Question

Find the vertex, the equation of the axis of symmetry, and the $y$-intercept of the given equation.

$y=7x^2-28x+14$

Short answer

The vertex is $\left(2,-14\right)$, the equation of the axis of symmetry$x=2$ is and the $y$-intercept is 14.

Step-by-step solution

Step 1. Define the standard form of the quadratic function.

A quadratic function, which is written in the form, $y=a{x}^2+bx+c$, where,$a\ne 0$ is called the standard form of the quadratic function.

Step 2. Define the vertex of the function y=ax2+bx+c.

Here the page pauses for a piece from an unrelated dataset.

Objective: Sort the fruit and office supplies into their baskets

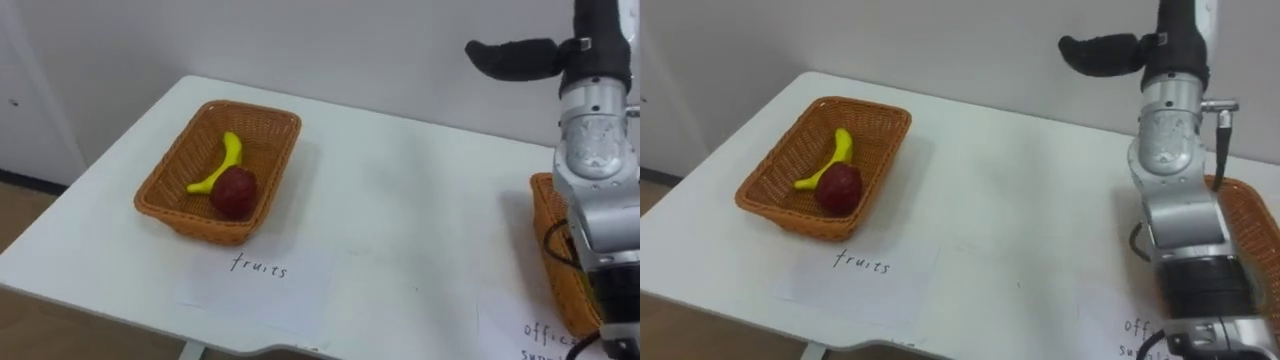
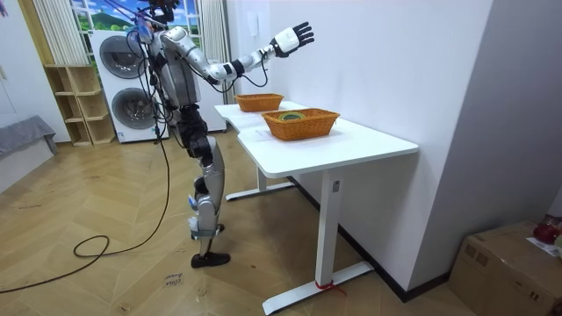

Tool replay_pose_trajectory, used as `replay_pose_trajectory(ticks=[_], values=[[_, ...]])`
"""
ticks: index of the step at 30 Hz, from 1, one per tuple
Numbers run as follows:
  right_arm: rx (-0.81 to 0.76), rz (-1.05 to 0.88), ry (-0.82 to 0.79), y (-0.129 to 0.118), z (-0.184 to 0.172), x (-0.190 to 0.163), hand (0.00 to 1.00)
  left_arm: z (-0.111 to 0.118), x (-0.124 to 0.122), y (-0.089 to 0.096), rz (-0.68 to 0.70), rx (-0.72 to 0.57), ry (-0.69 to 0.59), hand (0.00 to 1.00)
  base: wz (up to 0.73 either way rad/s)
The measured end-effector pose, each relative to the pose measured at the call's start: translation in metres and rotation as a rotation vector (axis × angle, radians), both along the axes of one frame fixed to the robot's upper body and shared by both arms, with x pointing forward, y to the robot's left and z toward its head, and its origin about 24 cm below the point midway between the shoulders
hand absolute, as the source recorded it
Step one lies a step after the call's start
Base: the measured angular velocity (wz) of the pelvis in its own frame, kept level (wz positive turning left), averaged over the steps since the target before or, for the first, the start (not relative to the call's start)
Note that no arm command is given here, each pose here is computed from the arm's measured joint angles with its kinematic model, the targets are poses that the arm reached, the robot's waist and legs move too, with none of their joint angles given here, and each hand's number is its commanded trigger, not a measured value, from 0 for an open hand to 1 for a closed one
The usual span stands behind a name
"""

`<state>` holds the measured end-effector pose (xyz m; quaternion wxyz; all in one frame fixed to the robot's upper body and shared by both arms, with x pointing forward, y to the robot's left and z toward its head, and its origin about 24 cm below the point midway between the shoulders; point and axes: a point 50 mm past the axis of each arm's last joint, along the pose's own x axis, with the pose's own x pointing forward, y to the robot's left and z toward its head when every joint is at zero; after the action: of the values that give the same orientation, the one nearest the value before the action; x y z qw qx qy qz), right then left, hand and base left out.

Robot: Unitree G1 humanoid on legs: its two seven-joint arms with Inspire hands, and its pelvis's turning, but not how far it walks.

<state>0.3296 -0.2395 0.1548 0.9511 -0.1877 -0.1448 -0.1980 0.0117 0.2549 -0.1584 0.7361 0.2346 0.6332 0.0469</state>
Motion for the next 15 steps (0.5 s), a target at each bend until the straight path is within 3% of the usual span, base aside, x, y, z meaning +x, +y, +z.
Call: replay_pose_trajectory(ticks=[7, 15], values=[[0.041, -0.026, -0.102, -0.012, 0.019, -0.010, 0.00, 0.003, 0.004, 0.008, 0.009, 0.022, -0.015, 0.00, -0.14], [0.182, -0.128, -0.098, -0.046, -0.001, -0.039, 0.00, 0.003, 0.001, 0.010, 0.027, 0.035, -0.027, 0.00, -0.12]])
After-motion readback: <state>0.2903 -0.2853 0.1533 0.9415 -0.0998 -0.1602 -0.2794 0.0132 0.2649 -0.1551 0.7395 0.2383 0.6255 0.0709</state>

For the function$y=a{x}^2+bx+c$

(1) If $a>0$, then the function has the minimum value at$x=-\frac{b}{2a}$ and the vertex is located at the minimum point.

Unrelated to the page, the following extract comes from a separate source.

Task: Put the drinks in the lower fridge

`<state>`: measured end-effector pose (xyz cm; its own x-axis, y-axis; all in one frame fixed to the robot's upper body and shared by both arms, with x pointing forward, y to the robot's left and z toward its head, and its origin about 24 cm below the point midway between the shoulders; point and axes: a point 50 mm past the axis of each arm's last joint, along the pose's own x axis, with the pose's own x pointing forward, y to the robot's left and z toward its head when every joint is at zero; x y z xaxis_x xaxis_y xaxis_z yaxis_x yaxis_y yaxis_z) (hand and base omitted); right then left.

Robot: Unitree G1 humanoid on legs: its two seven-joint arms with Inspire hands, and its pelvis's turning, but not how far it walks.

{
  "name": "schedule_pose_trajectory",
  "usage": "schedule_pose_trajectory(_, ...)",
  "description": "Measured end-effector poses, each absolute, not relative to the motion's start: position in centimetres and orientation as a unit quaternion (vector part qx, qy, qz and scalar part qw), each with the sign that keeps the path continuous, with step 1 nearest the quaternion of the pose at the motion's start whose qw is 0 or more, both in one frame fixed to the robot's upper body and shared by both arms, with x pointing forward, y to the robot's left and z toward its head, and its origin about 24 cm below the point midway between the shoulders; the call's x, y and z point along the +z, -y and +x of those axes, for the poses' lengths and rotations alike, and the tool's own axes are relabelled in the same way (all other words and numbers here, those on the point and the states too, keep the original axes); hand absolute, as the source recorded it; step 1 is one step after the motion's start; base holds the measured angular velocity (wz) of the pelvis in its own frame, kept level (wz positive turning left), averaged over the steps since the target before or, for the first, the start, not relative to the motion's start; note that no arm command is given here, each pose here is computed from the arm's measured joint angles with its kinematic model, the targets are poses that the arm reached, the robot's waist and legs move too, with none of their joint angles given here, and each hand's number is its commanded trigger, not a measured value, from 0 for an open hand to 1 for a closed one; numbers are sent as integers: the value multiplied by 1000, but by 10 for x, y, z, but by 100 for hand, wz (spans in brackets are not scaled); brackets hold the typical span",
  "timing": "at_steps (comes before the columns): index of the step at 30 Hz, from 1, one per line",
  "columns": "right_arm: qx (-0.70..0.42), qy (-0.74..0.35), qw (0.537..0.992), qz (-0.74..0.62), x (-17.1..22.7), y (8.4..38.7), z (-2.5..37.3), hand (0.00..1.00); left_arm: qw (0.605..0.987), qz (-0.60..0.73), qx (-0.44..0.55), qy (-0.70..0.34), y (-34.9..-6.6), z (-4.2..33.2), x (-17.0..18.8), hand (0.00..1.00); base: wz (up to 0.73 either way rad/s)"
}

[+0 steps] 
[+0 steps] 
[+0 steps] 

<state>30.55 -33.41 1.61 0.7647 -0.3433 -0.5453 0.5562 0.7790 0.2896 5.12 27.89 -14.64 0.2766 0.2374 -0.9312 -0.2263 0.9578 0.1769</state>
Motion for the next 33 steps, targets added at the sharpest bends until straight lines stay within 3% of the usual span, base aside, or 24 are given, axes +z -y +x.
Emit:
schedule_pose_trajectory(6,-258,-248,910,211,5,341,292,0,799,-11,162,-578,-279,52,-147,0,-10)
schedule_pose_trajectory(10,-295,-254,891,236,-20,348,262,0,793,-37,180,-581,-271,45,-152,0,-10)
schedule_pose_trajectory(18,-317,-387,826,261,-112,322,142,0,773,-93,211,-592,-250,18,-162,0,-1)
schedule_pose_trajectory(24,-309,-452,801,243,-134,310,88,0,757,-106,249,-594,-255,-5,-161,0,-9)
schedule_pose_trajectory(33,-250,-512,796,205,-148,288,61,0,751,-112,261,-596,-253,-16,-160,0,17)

(2) If $a<0$, then the function has the maximum value at$x=-\frac{b}{2a}$ and the vertex is located at the maximum point.

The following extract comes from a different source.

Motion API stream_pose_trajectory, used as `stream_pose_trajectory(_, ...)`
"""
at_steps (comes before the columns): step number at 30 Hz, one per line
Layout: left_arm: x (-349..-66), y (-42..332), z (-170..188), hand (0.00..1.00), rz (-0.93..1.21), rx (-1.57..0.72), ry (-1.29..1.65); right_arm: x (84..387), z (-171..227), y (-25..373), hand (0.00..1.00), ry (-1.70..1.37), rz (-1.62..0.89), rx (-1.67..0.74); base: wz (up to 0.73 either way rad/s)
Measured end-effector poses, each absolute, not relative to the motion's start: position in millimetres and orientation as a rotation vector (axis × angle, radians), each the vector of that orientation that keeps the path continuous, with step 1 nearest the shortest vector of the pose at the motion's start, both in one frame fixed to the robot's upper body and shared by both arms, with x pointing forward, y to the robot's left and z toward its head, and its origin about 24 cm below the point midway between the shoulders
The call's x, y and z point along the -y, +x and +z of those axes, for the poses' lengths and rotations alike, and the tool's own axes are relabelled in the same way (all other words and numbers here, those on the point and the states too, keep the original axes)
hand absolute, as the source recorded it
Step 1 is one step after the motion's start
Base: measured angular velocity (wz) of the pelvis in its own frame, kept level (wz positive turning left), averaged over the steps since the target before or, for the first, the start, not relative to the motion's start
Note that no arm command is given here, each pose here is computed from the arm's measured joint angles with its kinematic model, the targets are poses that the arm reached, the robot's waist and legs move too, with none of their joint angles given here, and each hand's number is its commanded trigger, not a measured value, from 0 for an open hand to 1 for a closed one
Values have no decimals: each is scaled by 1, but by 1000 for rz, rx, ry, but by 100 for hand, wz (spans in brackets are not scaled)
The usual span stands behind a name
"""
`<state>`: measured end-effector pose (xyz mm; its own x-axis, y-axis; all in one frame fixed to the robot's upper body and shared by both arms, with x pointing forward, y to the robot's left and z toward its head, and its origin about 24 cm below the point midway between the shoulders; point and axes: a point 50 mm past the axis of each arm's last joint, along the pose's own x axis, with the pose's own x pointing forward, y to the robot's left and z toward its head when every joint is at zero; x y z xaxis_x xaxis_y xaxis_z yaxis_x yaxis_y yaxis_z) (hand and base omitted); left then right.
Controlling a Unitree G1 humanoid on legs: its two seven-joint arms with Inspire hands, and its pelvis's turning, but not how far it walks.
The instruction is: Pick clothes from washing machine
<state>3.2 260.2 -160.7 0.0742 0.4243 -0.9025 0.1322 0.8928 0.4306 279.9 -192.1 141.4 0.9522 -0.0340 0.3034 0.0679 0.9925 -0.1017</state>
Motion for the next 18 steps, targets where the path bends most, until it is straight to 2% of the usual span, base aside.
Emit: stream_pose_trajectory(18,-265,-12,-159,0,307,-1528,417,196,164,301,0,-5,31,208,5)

Step 3. Write the axis of symmetry for the function y=ax2+bx+c.

The axis of symmetry for the function$y=a{x}^2+bx+c$ is

$x=-\frac{b}{2a}$

Step 4. Define y-intercept of the function y=ax2+bx+c.

The $y$-intercept of the function$y=a{x}^2+bx+c$ is always at $c$.

Step 5. Calculate the vertex, the equation of the axis of symmetry, and the y-intercept of the function y=7x2−28x+14.

Compare the quadratic function$y=7x^2-28x+14$ with the standard quadratic function $y=a{x}^2+bx+c$.

$a=7,b=-28,c=14$

Substitute$a=7$ and$b=-28$ in $x=-\frac{b}{2a}$.

$$\begin{gathered} x=-\left(\frac{-28}{2\left(7\right)}\right) \\ x=-\left(\frac{-28}{14}\right) \\ x=-\left(-2\right) \\ x=2 \end{gathered}$$

So, the axis of symmetry is given by

$x=2$

Since, $a>0$.

So, the function has a minimum value at $x=2$.

Substitute$x=2$ in $y=7x^2-28x+14$.

$$\begin{gathered} y=7{\left(2\right)}^2-28\left(2\right)+14 \\ y=7\left(4\right)-56+14 \\ y=28-56+14 \\ y=42-56 \\ y=-14 \end{gathered}$$

So, the vertex point is located at the point $\left(2,-14\right)$.

Since, the $y$-intercept is given by $c$.

So, the $y$-intercept is 14.

Therefore the vertex is $\left(2,-14\right)$, the equation of the axis of symmetry is$x=2$ and the $y$-intercept is 14.